Bartók, por sua música "moderna" e inovadora baseada em elementos folclóricos húngaros, acabou negligenciado na programação de concertos das grandes orquestras, que costumam privilegiar o "surrado" repertório clássico e romântico.
Mesmo em tempos de crescente obscurantismo, Bartók se posicionou firmemente em defesa da paz e dos direitos humanos. Muitos artistas, por medo ou interesse pessoal, sucumbiram às pressões da época, mas o compositor não abdicou de seus princípios. Após abrir mão de honrarias recebidas, acabou se exilando nos EUA.
Bartók certamente ficaria horrorizado com sua Hungria natal nos dias de hoje, governada por uma extrema-direita que envergonha muitos húngaros e toda a Europa.
Um livro fundamental que se junta às biografias de Sibelius e Bruckner, também de autoria de Lauro Machado Coelho.
Para um mercado que raramente oferece livros de música clássica, é motivo de sobra para soltar fogos!!

Sempre Paris...

Assisti (de novo) ao belo filme "Promessa ao Amanhecer" (2017), baseado na vida extraordinária do célebre escritor Romain Gary (1914-1980), de origem lituana, mas radicado na França, para onde foi ainda criança e passou a maior parte da vida.

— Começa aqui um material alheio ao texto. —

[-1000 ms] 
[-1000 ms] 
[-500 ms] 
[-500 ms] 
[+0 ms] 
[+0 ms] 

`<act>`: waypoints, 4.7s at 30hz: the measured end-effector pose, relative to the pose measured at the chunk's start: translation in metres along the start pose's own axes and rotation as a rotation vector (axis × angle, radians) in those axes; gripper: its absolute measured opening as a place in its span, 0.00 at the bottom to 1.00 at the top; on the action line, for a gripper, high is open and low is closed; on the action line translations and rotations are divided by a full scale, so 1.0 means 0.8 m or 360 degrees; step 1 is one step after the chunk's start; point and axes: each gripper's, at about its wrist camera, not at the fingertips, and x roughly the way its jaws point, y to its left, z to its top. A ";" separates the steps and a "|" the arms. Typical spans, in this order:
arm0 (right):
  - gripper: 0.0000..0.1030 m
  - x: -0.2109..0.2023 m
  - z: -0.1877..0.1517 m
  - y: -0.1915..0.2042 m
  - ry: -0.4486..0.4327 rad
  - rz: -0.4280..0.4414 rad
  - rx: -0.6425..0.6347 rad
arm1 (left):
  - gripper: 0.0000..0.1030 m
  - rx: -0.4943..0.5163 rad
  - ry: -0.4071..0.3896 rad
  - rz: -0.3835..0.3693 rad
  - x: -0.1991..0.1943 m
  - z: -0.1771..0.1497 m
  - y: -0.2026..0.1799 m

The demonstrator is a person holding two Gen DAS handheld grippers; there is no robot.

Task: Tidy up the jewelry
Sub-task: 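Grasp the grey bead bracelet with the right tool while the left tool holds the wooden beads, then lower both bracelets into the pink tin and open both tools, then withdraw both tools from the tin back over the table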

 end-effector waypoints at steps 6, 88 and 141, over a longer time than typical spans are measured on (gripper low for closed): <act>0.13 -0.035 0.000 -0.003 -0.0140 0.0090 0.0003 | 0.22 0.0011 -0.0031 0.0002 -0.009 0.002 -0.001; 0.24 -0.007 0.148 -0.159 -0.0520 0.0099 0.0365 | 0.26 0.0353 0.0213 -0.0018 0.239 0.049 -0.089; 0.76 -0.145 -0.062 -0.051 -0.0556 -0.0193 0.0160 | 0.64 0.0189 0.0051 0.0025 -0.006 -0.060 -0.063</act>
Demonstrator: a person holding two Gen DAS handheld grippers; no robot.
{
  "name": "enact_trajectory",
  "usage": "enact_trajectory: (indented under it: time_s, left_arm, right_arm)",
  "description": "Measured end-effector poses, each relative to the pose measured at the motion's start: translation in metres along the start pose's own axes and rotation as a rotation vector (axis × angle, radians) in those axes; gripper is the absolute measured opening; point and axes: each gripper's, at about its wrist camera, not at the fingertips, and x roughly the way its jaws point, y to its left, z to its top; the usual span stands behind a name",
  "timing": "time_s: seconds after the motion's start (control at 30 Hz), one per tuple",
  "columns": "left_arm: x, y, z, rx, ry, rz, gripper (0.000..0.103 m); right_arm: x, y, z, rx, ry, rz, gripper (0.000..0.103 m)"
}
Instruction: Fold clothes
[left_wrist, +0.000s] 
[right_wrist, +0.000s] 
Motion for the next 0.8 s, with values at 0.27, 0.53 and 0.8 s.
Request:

É impressionante como Paris atraiu todas as atenções de artistas e intelectuais nas primeiras décadas do século XX. Ali, num curto período, conviveram escritores, intelectuais e pintores responsáveis por obras que se tornaram referências culturais do nosso tempo.
Ernest Hemmingway, Scott Fitzgerald, Pablo Picasso, Gertrude Stein, Josephine Baker, Luís Bunnel, Salvador Dali, James Joyce...
Todos esses frequentaram a Paris mítica que habita mentes e corações de seguidas gerações até nossos dias.
A herança desse período glorioso para a arte e a cultura, como vi alguém dizer num documentário, nos torna todos um pouco franceses ou parisienses. Nenhum de nós permanece alheio ao que esses gênios produziram, muitos deles inspirados pela atmosfera sedutora e libertária daqueles anos dourados de Paris.